_EXERCISE REQUIREMENTS:_ Within the data below, find the string "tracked" and return each line where it occurs.
======== INFORMATION PROVIDED
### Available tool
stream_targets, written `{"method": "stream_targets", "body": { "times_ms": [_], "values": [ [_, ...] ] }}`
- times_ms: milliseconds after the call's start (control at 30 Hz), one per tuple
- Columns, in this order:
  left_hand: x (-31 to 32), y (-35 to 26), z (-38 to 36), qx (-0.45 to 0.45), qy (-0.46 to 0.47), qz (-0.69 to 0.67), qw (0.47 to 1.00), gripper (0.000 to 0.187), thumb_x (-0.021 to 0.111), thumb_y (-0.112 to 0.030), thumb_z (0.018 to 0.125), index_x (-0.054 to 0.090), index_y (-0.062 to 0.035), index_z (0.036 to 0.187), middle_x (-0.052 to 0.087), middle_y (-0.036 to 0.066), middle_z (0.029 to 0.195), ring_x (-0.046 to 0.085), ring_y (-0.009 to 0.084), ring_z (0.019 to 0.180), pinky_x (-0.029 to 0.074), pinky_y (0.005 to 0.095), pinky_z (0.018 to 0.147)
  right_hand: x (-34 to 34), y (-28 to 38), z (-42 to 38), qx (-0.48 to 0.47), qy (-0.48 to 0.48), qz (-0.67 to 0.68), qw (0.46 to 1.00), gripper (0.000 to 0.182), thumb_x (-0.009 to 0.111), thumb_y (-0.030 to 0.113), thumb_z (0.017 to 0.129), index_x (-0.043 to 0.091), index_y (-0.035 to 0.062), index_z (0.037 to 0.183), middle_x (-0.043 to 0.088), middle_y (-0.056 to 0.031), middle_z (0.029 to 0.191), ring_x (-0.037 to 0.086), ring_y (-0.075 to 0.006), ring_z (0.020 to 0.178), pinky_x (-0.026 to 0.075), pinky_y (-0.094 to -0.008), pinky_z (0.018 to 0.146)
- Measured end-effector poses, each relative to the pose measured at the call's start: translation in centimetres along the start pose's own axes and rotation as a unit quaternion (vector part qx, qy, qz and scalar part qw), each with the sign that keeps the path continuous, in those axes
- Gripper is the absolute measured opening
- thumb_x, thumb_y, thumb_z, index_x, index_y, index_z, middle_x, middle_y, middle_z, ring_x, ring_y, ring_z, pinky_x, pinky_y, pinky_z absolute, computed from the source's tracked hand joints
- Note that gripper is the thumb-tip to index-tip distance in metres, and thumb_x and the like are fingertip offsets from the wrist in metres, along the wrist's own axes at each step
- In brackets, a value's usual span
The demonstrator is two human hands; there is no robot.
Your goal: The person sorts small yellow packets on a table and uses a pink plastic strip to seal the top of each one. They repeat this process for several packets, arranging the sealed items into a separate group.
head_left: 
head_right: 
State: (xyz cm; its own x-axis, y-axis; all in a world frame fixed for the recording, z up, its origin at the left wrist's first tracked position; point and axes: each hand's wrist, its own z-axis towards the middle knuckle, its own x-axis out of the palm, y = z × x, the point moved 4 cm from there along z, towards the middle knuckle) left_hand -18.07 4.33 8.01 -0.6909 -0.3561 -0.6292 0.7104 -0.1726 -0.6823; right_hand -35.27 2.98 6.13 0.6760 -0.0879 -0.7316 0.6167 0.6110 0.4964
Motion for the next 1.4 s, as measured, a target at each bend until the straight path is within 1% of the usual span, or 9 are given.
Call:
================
_SOLUTION BELOW:_
- thumb_x, thumb_y, thumb_z, index_x, index_y, index_z, middle_x, middle_y, middle_z, ring_x, ring_y, ring_z, pinky_x, pinky_y, pinky_z absolute, computed from the source's tracked hand joints
State: (xyz cm; its own x-axis, y-axis; all in a world frame fixed for the recording, z up, its origin at the left wrist's first tracked position; point and axes: each hand's wrist, its own z-axis towards the middle knuckle, its own x-axis out of the palm, y = z × x, the point moved 4 cm from there along z, towards the middle knuckle) left_hand -18.07 4.33 8.01 -0.6909 -0.3561 -0.6292 0.7104 -0.1726 -0.6823; right_hand -35.27 2.98 6.13 0.6760 -0.0879 -0.7316 0.6167 0.6110 0.4964

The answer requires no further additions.